# [Prompt]
Wherever a line of the data contains "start", copy that line.

# [Data]
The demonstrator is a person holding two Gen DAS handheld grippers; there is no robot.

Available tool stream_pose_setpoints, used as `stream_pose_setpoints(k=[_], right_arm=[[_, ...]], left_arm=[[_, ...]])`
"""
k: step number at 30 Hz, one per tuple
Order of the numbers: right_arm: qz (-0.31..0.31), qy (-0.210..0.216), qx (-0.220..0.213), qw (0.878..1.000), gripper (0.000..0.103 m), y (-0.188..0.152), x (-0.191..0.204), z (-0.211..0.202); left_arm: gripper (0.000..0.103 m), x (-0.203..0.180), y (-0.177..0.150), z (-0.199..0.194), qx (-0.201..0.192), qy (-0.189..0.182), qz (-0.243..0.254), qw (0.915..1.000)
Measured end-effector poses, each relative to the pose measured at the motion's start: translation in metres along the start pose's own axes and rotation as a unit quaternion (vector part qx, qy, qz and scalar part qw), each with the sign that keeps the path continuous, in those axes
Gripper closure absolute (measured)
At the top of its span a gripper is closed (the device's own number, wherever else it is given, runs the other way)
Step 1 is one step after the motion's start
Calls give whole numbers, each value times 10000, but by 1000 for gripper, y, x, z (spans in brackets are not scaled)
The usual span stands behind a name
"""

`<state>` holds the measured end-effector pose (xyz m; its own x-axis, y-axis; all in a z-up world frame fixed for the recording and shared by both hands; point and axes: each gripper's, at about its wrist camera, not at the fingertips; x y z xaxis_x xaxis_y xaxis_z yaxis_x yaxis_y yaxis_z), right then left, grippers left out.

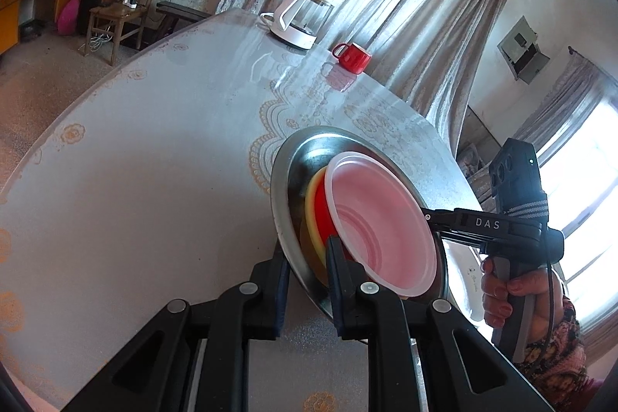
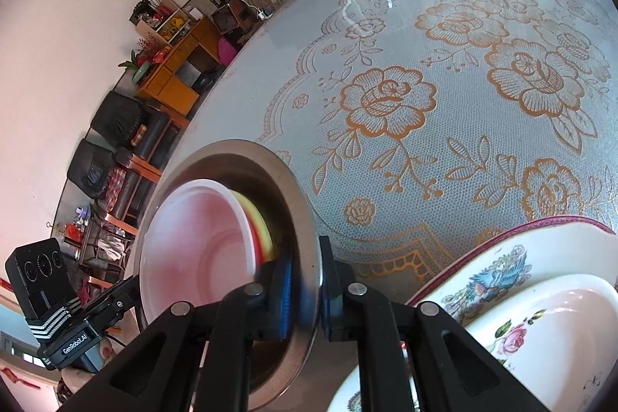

# [Answer space]
Measured end-effector poses, each relative to the pose measured at the motion's start: translation in metres along the start pose's own axes and rotation as a unit quaternion (vector part qx, qy, qz and scalar part qw), each with the sign that keeps the path continuous, in those axes
Step 1 is one step after the motion's start

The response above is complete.